When you watch a TV show, however, you’re watching what’s happening. It’s in the present. Yes, Cheers takes place in the 80's, but the story is unfolding right now, in the present, before your very eyes. Unless it’s a flashback, with de-saturated colors and a foggy, dreamy hazy about the frame, then the scene you’re watching is extremely in the moment. That’s how fiction works, after all. “Here is what’s going on! What happens next?” No matter how many times you watch an episode of your favorite show, it’s always transpiring here and now.


Frank Coria is dead in my present, but was alive in my past. Hester Crane is dead in my present, but is also alive right now.
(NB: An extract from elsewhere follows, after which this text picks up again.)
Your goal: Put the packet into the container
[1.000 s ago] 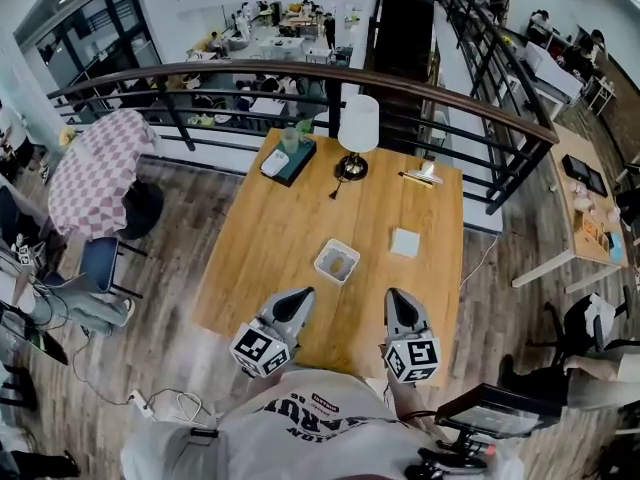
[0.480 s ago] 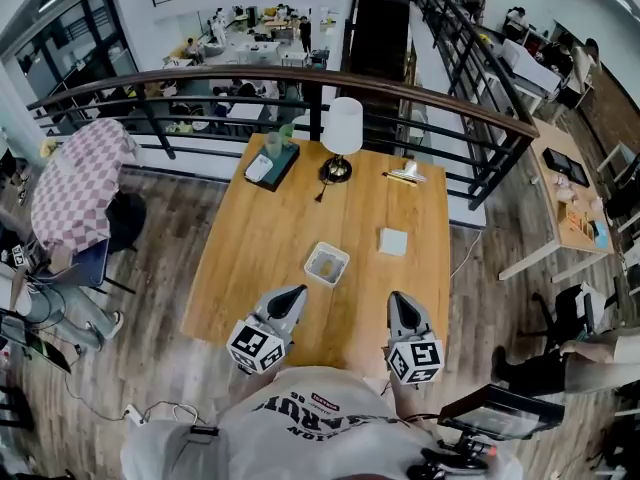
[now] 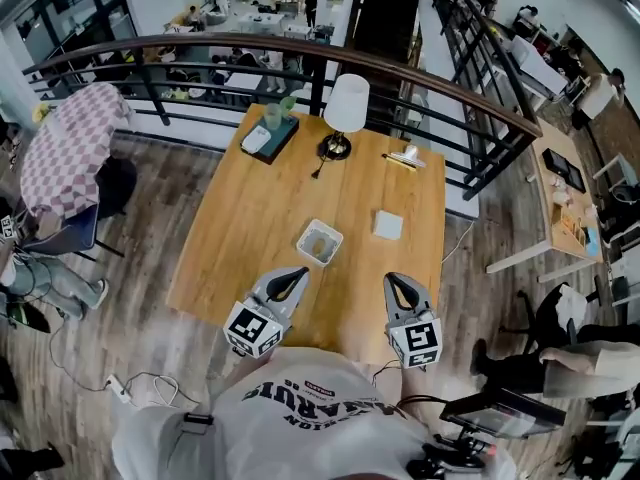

Characters are always alive when you see them alive. You know Mufasa is going to die, but he's alive every time you start watching The Lion King. So when Hester Crane shows up, she's alive all over again. The difference, though, is that Hester never used to be alive. She was always dead. I had never known her to exist any other way. To see her now is to see a ghost.


It’s a testament to the rock-solid writing of both Cheers and Frasier. After all, I wouldn’t have felt this way had it not been for deep connection I feel to the Crane family, fictional though they may be. That’s what most writers strive for, right? To have their characters feel real, no matter how comedic the situation?


And this situation is comedic in its own right. After all, how many people can say they’ve an experience wherein they consumed and internalized a fictional family so much that, when they then watch a story out of order, it makes them feel like they’ve just seen a long-lost relative come back to life? So to the writers of Frasier, I offer a congratulations. I’ve felt many emotions over the years, but nothing quite like this. This is something unique, and it’s all due to your fantastic character work.


I’m sure my praise means just as much as your thirty-seven Emmys.